People look at me, what do they see? They see this beautiful,smart,funny girl. That's not me at all, that's called acting. I'm actually crazy,you know? I cut myself, I pop pills, suicide is always on my mind and I can't help but act like a slut. I have zero respect for my body, already about 7 people touched it and abuse it without my permission. Who could love a girl who isn't pure? Whose crazy and looks at everything on the dark side. That's my life. It's been filled with so much hurt that I can barely breathe...something is wrong with me. Might be the way I portray myself. I've had multiple people say it was all my fault, now I finally believe it. I mean, who wouldn't? I don't have anyone anymore, I pushed them away because I was scared and just plain scared. When I push someone away, it's a cry for help. I've been begging for help but I do it by pushing away. And I've pushed everyone out of my life. I've hurt the ones I love. I dont know what's right or wrong, I don't know anything.
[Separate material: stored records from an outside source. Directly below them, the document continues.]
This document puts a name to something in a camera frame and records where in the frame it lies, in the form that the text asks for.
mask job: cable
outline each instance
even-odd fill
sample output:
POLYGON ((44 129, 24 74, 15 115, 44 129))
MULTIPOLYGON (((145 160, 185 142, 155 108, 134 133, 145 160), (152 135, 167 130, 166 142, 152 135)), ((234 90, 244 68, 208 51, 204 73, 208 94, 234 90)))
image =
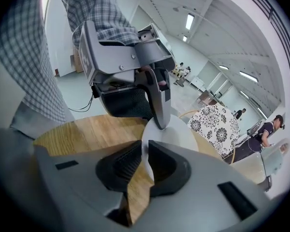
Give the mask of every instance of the cable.
POLYGON ((93 94, 92 94, 92 96, 91 96, 91 98, 90 98, 90 100, 89 100, 89 102, 88 102, 88 104, 87 104, 86 106, 84 106, 84 107, 82 107, 82 108, 80 108, 80 109, 71 109, 71 108, 69 108, 69 110, 74 111, 74 112, 78 112, 78 113, 84 113, 84 112, 87 112, 87 111, 90 109, 90 107, 91 107, 92 100, 93 100, 93 94))

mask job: gray sleeve
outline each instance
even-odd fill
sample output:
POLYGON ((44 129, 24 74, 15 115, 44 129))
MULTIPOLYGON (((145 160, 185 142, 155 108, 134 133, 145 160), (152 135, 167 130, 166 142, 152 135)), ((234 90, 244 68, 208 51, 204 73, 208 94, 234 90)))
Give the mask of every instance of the gray sleeve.
POLYGON ((83 22, 95 23, 99 40, 120 41, 125 45, 139 42, 138 32, 120 11, 116 0, 62 0, 73 43, 78 48, 83 22))

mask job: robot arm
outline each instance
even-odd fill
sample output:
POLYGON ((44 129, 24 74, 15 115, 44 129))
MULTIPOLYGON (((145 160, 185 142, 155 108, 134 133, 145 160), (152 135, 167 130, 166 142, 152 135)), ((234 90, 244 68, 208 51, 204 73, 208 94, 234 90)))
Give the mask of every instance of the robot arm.
POLYGON ((144 111, 137 116, 150 118, 151 114, 162 130, 171 117, 168 72, 175 67, 174 56, 169 43, 153 24, 139 32, 139 39, 141 42, 135 46, 99 41, 94 23, 86 21, 79 45, 80 59, 94 98, 101 99, 110 115, 136 116, 129 111, 138 108, 144 111), (151 66, 151 69, 139 72, 143 66, 151 66), (161 78, 167 85, 158 85, 161 78), (133 101, 135 95, 140 98, 133 101))

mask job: white ceiling
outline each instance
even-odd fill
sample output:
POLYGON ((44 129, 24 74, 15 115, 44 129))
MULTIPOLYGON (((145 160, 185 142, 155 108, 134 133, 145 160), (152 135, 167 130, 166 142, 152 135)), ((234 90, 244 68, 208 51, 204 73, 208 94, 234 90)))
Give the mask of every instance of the white ceiling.
POLYGON ((277 78, 259 31, 247 26, 247 15, 237 14, 219 0, 151 0, 163 19, 168 34, 183 39, 207 56, 222 72, 269 116, 280 104, 277 78), (191 29, 186 29, 187 15, 195 15, 191 29), (246 72, 258 78, 256 84, 239 74, 246 72))

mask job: wooden table
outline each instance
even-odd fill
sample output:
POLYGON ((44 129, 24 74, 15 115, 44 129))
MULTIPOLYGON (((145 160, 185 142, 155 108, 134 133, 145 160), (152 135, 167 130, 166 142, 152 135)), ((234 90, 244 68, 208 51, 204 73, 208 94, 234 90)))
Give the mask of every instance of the wooden table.
MULTIPOLYGON (((47 148, 50 156, 70 155, 141 140, 147 124, 139 118, 116 118, 109 115, 83 118, 56 127, 34 141, 47 148)), ((221 159, 217 151, 193 131, 199 152, 221 159)), ((149 204, 149 190, 154 185, 141 162, 128 185, 128 203, 134 223, 149 204)))

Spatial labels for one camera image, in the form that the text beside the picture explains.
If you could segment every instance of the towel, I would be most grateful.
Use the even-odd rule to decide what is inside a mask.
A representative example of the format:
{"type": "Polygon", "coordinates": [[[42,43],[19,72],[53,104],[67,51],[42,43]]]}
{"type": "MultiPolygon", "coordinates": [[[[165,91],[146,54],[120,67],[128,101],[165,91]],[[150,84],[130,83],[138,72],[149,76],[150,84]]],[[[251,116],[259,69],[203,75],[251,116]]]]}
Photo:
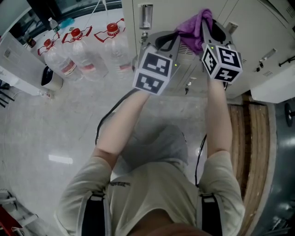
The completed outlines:
{"type": "Polygon", "coordinates": [[[181,41],[189,46],[195,54],[200,54],[203,52],[202,43],[204,42],[203,36],[201,34],[201,25],[202,20],[205,19],[212,30],[212,13],[209,9],[203,9],[199,13],[193,16],[191,19],[183,22],[177,27],[177,31],[181,37],[181,41]]]}

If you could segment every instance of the gray floor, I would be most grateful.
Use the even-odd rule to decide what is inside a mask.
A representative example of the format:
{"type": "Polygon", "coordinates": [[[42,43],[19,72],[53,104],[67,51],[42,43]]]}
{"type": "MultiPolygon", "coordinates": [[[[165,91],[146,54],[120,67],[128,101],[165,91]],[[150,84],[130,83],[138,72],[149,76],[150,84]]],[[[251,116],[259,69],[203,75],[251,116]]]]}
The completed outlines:
{"type": "MultiPolygon", "coordinates": [[[[26,208],[56,227],[53,212],[63,189],[93,151],[100,119],[131,84],[111,78],[65,82],[53,101],[16,94],[15,102],[0,113],[0,188],[11,190],[26,208]],[[49,155],[72,158],[72,164],[50,161],[49,155]]],[[[206,103],[204,98],[152,96],[137,125],[142,135],[166,124],[182,130],[188,141],[187,175],[192,182],[196,149],[205,134],[206,103]]]]}

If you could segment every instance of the t-shirt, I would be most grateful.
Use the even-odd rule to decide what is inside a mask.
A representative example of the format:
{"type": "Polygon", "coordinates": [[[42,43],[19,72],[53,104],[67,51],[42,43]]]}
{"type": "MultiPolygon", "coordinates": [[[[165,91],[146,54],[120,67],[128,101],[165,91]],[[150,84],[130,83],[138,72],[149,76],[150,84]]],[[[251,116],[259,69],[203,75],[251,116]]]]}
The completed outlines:
{"type": "Polygon", "coordinates": [[[225,235],[240,230],[245,208],[234,177],[230,154],[215,153],[205,162],[198,189],[171,163],[152,162],[110,182],[112,170],[102,158],[92,157],[76,174],[62,195],[56,220],[66,235],[75,235],[82,198],[89,191],[104,191],[110,203],[112,234],[126,236],[154,209],[163,209],[175,223],[196,226],[197,198],[202,193],[221,197],[225,235]]]}

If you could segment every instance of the vent slot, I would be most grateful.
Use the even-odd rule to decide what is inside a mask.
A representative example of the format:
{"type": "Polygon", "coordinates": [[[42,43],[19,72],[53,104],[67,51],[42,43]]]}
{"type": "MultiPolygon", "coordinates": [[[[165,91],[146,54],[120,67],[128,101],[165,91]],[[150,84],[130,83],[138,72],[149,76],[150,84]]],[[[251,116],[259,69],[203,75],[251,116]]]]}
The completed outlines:
{"type": "Polygon", "coordinates": [[[186,44],[182,43],[179,46],[178,53],[180,54],[187,54],[187,55],[194,55],[194,51],[191,50],[186,44]]]}
{"type": "Polygon", "coordinates": [[[271,71],[267,71],[267,72],[263,73],[263,75],[265,77],[269,77],[270,75],[272,75],[272,72],[271,71]]]}
{"type": "Polygon", "coordinates": [[[295,11],[291,6],[288,6],[288,8],[286,9],[287,13],[291,16],[291,18],[294,18],[295,16],[295,11]]]}

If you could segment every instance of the person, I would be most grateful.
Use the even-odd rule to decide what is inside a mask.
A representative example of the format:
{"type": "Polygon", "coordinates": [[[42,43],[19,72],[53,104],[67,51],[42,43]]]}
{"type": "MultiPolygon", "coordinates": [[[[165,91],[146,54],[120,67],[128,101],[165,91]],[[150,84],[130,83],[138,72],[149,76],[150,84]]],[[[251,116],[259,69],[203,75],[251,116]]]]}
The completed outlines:
{"type": "MultiPolygon", "coordinates": [[[[55,213],[59,227],[65,235],[76,235],[82,198],[88,192],[103,191],[110,205],[112,235],[208,236],[196,227],[197,196],[202,192],[220,196],[224,207],[224,236],[237,235],[245,208],[230,160],[232,128],[224,87],[220,81],[208,80],[208,159],[199,188],[185,177],[185,161],[179,156],[187,152],[179,151],[176,146],[183,146],[183,143],[173,143],[174,138],[172,149],[164,145],[137,152],[138,156],[132,157],[138,163],[133,170],[110,181],[112,170],[148,98],[146,92],[135,92],[107,122],[91,158],[62,194],[55,213]],[[156,150],[151,154],[150,162],[146,158],[149,149],[156,150]],[[157,151],[160,159],[155,158],[157,151]],[[138,161],[142,156],[145,163],[138,161]]],[[[176,140],[184,139],[181,133],[176,132],[175,135],[180,136],[175,137],[176,140]]]]}

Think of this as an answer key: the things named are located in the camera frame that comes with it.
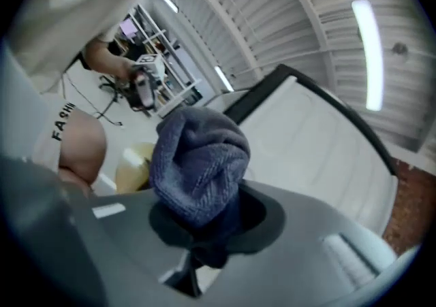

Throughout the years I've ran from guy to guy and either I fucked it up or they did. Either way I got hurt in the end. No one prepared me for this. No one said life would be this hard.Truth is, I want to get raped because I think I deserve the pain.  For once I don't want to be a slut, I want to be that girl a guy wants. But like I said, no one could love a crazy girl. I can't even love myself.  I respect nothing of my body. Since guys have already had their way with it, what's a few more? It's only hurting myself. Honestly, I'd rather the ones I love happy than me happy. I don't deserve it. I hope one day someone will change my perspective and change how I feel about the world. But for now, I'll always be the crazy girl in a beautiful little lie called life.